Andrés Palacios

Personal information
- Full name: Andrés Palacios Cardona
- Date of birth: 13 June 2005 (age 19)
- Place of birth: Ibiza, Spain
- Height: 1.78 m (5 ft 10 in)
- Position(s): Midfielder

Team information
- Current team: Cornellà

Youth career
- Ibiza
- 2023–: Cornellà

Senior career*
- Years: Team / Apps / (Gls)
- 2023: Ibiza / 1 / (0)
- 2023–: Cornellà / 0 / (0)

= Andrés Palacios (footballer) =

Spanish footballer

Andrés Palacios Cardona (born 13 June 2005) is a Spanish footballer who plays as a midfielder for UE Cornellà.

==Club career==
Born in Ibiza, Balearic Islands, Palacios is a youth product of hometown side UD Ibiza.
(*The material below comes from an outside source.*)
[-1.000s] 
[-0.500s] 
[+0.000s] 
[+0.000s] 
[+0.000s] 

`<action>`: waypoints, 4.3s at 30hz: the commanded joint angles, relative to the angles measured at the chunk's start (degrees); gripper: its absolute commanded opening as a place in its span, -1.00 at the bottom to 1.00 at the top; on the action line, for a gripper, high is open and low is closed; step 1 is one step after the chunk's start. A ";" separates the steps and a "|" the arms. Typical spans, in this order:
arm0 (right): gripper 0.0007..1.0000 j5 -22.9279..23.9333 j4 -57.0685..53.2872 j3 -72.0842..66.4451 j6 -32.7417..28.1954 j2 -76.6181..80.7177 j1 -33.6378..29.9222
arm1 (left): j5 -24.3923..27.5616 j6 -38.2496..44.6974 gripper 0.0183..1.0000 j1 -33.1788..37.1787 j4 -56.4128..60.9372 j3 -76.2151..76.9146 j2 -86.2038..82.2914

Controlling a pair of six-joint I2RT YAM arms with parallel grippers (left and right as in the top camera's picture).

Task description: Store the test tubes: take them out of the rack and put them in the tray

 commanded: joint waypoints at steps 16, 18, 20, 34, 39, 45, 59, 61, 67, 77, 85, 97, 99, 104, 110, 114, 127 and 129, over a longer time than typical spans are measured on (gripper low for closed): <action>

He was an important unit of their Juvenil side during the 2021–22 season, netting 16 goals as the side achieved promotion to the Liga Nacional Juvenil de Fútbol.

Palacios made his first team – and professional – debut at the age of 17 on 20 May 2023, coming on as a late substitute for Cristian Herrera in a 1–0 Segunda División home win over Real Zaragoza, as Ibiza were already relegated.

==Personal life==
Palacios' father, also named Andrés, is the Head of Dermatology at the Can Misses Hospital.